**Exercise brief:** Copy out, exactly as given, every line from the line with "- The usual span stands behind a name" to the end of the listing, both of those lines included.
───
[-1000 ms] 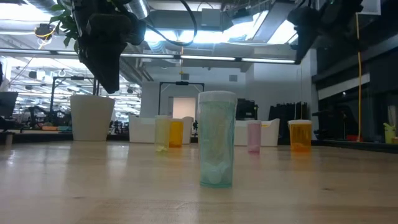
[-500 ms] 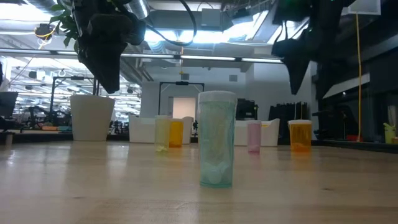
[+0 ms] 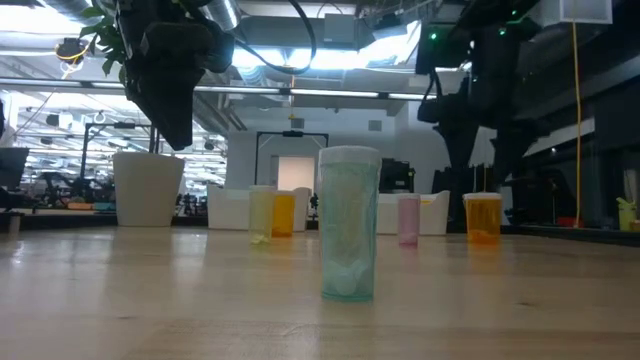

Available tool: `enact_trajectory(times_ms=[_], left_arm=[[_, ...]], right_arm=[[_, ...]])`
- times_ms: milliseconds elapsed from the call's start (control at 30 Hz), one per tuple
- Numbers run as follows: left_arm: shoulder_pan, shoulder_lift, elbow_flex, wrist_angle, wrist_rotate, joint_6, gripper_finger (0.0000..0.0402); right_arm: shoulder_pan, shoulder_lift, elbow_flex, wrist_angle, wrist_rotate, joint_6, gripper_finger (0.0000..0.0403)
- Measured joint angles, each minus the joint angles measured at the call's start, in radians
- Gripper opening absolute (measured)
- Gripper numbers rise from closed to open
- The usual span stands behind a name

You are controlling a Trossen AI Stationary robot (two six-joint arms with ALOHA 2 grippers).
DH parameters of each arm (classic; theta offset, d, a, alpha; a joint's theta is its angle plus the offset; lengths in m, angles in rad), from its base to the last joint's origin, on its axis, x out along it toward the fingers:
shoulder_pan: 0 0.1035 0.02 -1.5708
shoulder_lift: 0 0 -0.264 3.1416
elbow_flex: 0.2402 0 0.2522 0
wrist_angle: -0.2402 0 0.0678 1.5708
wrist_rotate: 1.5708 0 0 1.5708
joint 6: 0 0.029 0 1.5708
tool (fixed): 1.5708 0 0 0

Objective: Pick and place medicine bottles into bin by pill shape (circle, oval)
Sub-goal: Put the bottom right orange capsule bottle into the right white bin

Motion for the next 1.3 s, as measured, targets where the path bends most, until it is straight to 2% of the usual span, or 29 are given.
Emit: enact_trajectory(times_ms=[600,1033,1300], left_arm=[[0.0,0.0,0.0,0.0,-0.001,0.0,0.0147],[0.0,0.0,0.0,0.0,-0.007,0.001,0.0147],[0.0,0.0,0.0,-0.001,-0.008,0.023,0.0147]], right_arm=[[-0.019,0.121,-0.001,0.019,0.002,-0.052,0.033],[-0.019,0.128,-0.001,0.027,-0.016,-0.058,0.0329],[-0.019,0.128,-0.001,0.027,-0.016,-0.052,0.0278]])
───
**Task output:**
- The usual span stands behind a name

You are controlling a Trossen AI Stationary robot (two six-joint arms with ALOHA 2 grippers).
DH parameters of each arm (classic; theta offset, d, a, alpha; a joint's theta is its angle plus the offset; lengths in m, angles in rad), from its base to the last joint's origin, on its axis, x out along it toward the fingers:
shoulder_pan: 0 0.1035 0.02 -1.5708
shoulder_lift: 0 0 -0.264 3.1416
elbow_flex: 0.2402 0 0.2522 0
wrist_angle: -0.2402 0 0.0678 1.5708
wrist_rotate: 1.5708 0 0 1.5708
joint 6: 0 0.029 0 1.5708
tool (fixed): 1.5708 0 0 0

Objective: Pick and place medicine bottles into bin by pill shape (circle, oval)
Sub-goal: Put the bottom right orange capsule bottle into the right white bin

Motion for the next 1.3 s, as measured, targets where the path bends most, until it is straight to 2% of the usual span, or 29 are given.
Emit: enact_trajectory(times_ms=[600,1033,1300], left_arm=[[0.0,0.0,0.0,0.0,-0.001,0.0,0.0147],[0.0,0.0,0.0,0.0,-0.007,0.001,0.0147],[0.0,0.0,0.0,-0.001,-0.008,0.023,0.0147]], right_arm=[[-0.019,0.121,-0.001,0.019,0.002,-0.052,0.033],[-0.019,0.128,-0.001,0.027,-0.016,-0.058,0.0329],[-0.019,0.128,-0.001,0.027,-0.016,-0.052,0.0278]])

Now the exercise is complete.